Abbiamo un'ammazza-campionato. Lo diciamo da anni: tanti, troppi divieti di trasferta

Abbiamo un'ammazza-campionato. Lo diciamo da anni: tanti, troppi divieti di trasfertaTMW/TuttoC.com
Oggi alle 00:00Il Punto
di Ivan Cardia

Il campionato di Serie C scivola via, divertente per qualcuno e un po’ meno per altri. La novità è al Nord: colpaccio dell’Alcione, inciampa il Brescia, non fa sconti il Vicenza. Abbiamo un’ammazza-campionato: in Veneto toccheranno ferro e legno, otto punti sono troppo pochi per essere decisivi a questo punto della stagione, ma sufficienti a parlare di fuga. Ci divertono ancora di più gli altri due raggruppamenti, così aperti e così indecisi: il girone B è quasi indecifrabile, manca una squadra in grado di fare il vuoto. Al Sud ce n’è più di una e sarà una corsa ad altissima velocità fino alla fine.

A Rimini hanno risolto, per ora: temiamo nuovi capitoli della telenovela, stiamo alla finestra. A Livorno hanno finito la pazienza, pare: attendiamo la conferenza annunciata da Esciuà per martedì, le novità potrebbero non limitarsi al credito esaurito da parte del tecnico Formisano. È un campionato, la C, che macina record di presenze allo stadio, proprio per la sua capacità di raccontare storie e dinamiche così diverse. C’è il bello e il brutto, c’è l’Italia molto di più che nelle divisioni superiori. E pesano, di conseguenza, alcuni vizi del nostro Paese.

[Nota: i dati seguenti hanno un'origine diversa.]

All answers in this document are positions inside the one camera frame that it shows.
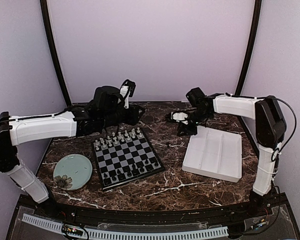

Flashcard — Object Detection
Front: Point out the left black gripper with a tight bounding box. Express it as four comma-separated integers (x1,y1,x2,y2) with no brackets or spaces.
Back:
100,103,145,129

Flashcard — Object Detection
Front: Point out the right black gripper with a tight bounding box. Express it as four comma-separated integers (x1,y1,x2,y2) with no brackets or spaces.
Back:
177,108,212,136

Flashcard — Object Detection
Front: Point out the white plastic tray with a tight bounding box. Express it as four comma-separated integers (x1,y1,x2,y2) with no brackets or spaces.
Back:
182,126,242,183

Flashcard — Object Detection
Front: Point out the black and white chessboard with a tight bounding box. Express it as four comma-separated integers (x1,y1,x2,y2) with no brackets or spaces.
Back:
91,127,165,191

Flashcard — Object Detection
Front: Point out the black chess pawn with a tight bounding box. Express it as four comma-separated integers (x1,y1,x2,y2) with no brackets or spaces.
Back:
132,164,138,176

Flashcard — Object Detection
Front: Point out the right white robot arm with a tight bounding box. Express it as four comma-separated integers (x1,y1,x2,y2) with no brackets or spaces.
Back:
167,88,287,196

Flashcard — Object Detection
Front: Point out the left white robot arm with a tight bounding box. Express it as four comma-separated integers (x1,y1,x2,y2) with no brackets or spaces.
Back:
0,104,145,218

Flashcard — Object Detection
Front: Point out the green floral ceramic plate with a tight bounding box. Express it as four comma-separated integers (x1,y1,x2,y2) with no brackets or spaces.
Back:
53,154,93,191

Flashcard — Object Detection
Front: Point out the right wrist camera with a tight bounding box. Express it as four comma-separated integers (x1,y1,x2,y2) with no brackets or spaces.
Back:
185,87,206,108

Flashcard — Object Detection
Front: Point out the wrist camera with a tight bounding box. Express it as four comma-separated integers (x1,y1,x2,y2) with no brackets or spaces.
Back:
92,79,137,113
185,87,206,108

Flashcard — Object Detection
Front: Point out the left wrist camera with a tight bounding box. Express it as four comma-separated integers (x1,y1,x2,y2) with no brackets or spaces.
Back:
92,79,137,113

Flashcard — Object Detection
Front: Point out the white slotted cable duct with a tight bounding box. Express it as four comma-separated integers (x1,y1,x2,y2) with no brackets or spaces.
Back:
21,213,229,240

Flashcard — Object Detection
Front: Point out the black front rail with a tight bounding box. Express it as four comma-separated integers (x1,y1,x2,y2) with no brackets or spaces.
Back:
17,194,288,226

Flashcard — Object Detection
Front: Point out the left black frame post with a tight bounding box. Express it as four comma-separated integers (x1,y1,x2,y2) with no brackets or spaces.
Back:
39,0,72,107

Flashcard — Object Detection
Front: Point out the black frame post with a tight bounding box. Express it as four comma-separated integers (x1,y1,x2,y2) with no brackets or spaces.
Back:
39,0,72,107
235,0,262,95

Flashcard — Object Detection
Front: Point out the right black frame post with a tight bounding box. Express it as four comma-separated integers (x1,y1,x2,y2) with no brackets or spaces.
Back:
235,0,262,95

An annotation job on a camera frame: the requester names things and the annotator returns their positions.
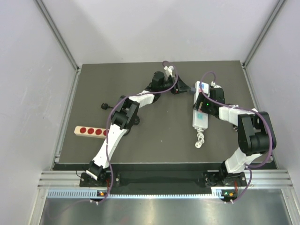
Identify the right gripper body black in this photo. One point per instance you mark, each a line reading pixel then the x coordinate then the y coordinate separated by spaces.
pixel 206 107

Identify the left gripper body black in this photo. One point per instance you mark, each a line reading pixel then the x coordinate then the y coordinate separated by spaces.
pixel 175 89

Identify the grey plug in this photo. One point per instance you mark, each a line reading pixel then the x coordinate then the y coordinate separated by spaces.
pixel 192 90

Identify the white power strip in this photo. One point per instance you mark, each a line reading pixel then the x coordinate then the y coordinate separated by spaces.
pixel 200 119

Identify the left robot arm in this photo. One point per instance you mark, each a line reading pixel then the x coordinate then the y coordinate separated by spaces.
pixel 121 119

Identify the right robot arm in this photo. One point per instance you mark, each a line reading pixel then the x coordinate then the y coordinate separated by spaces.
pixel 255 134

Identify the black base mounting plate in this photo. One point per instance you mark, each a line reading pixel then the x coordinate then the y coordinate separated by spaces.
pixel 200 179

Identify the wooden power strip red sockets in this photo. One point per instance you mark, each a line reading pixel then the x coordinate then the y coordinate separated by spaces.
pixel 94 132

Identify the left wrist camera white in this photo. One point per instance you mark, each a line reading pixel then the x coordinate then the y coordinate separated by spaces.
pixel 169 70

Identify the right aluminium frame post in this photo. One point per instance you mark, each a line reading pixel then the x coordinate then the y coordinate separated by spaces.
pixel 265 70

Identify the aluminium frame post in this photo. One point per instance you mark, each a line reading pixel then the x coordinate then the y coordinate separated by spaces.
pixel 71 93
pixel 265 70

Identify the white slotted cable duct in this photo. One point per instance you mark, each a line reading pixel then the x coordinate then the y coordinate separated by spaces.
pixel 100 194

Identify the left aluminium frame post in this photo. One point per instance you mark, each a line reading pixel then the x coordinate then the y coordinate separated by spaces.
pixel 71 93

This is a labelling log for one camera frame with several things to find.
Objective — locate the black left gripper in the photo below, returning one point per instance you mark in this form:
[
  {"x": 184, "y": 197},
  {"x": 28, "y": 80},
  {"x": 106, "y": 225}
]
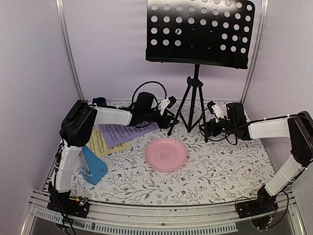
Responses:
[{"x": 165, "y": 123}]

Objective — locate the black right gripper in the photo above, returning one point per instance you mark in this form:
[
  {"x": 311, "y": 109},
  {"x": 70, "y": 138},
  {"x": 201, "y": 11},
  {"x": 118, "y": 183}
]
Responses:
[{"x": 210, "y": 124}]

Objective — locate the purple sheet music page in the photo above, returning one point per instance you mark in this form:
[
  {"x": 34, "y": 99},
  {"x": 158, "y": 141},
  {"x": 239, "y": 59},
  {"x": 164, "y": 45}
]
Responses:
[{"x": 118, "y": 134}]

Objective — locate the black music stand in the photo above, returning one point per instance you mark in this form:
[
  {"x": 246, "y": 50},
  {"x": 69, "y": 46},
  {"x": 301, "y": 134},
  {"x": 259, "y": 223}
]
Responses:
[{"x": 199, "y": 32}]

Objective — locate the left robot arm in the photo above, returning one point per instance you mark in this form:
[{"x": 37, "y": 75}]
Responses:
[{"x": 77, "y": 127}]

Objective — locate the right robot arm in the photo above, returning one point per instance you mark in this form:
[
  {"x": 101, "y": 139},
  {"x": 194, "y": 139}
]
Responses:
[{"x": 288, "y": 139}]

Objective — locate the pink plate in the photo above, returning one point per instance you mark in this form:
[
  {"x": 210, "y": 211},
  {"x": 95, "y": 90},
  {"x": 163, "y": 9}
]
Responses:
[{"x": 165, "y": 154}]

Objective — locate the floral table mat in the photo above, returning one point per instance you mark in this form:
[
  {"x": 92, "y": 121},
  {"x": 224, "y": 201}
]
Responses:
[{"x": 214, "y": 172}]

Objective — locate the dark blue cup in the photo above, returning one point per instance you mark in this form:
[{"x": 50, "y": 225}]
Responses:
[{"x": 99, "y": 101}]

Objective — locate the yellow sheet music page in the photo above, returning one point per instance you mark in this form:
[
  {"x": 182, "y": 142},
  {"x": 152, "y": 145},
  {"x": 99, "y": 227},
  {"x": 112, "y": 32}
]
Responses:
[{"x": 99, "y": 147}]

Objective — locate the blue metronome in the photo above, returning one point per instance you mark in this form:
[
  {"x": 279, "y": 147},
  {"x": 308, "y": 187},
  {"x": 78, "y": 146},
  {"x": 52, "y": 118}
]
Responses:
[{"x": 92, "y": 168}]

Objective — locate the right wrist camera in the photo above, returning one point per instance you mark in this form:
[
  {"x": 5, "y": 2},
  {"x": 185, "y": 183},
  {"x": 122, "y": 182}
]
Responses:
[{"x": 215, "y": 110}]

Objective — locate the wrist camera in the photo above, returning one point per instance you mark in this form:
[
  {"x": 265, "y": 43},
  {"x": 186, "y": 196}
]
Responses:
[
  {"x": 215, "y": 110},
  {"x": 166, "y": 103}
]

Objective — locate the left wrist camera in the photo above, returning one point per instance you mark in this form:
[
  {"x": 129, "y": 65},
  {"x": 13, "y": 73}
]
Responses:
[{"x": 166, "y": 103}]

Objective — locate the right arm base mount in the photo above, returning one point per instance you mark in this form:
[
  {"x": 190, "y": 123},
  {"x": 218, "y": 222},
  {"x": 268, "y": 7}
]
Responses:
[{"x": 256, "y": 208}]

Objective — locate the aluminium front rail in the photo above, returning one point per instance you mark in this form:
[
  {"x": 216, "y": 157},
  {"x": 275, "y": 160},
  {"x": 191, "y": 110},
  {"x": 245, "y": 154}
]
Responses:
[{"x": 114, "y": 219}]

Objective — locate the right aluminium frame post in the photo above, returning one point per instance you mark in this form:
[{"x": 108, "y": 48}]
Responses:
[{"x": 258, "y": 30}]

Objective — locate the aluminium frame post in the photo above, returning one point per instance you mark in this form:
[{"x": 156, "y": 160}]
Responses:
[
  {"x": 258, "y": 30},
  {"x": 66, "y": 40}
]

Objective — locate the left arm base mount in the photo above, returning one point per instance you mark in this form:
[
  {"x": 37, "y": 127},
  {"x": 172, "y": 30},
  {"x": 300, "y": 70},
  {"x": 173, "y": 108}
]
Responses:
[{"x": 62, "y": 203}]

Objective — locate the left aluminium frame post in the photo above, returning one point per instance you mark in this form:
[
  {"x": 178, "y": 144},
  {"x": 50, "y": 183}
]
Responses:
[{"x": 66, "y": 40}]

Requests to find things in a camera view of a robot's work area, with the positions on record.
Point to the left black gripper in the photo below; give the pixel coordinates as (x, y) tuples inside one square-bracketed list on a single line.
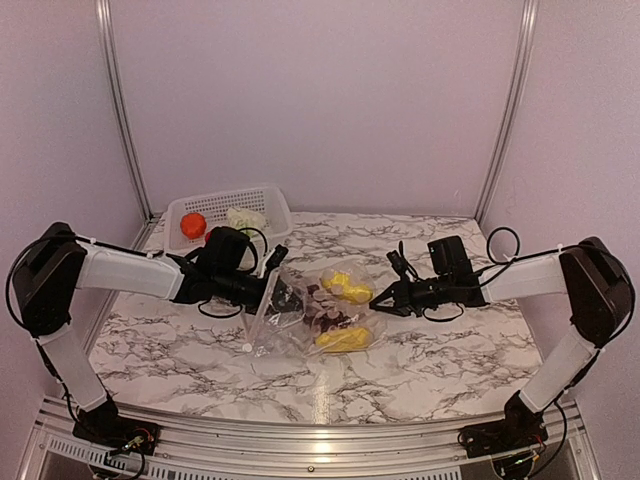
[(262, 292)]

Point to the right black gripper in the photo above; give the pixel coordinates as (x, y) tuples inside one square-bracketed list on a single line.
[(405, 303)]

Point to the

Torniamo su un vecchio cavallo di battaglia, che non riguarda direttamente la C se non per la sua - fisiologica - maggior frequenza. Qualche giorno fa i dirigenti dell’Eintracht (che potrebbero anche farsi un esame di coscienza, visto cosa combinano i loro tifosi) hanno protestato in maniera veemente contro il divieto di trasferta a Napoli. “In Italia è la prassi”. Al netto della questione contingente - ripetiamo: esame di coscienza -, purtroppo hanno ragione. Da diversi anni, nel nostro Paese, vietare la trasferta, e quindi la partecipazione del pubblico, è diventata la ricetta principale, se non unica, per gestire l’ordine pubblico in condizioni delicate. Peccato che non sia una gestione, ma una ritirata. Il tema, giova tornarvi, non riguarda direttamente la C, né ovviamente le sue istituzioni e nemmeno quelle calcistiche: ha un’incidenza maggiore in terza serie per il maggior numero di squadre, la vicinanza geografica più frequente tra i club e per la piccola dimensione di molte città (meglio paesi) coinvolte. È una questione, più che di calcio, di istituzioni e di cosa rappresenti lo Stato: quando vieta, non gestisce, ma rinuncia a uno dei suoi compiti essenziali. E questo, ovviamente, è un problema.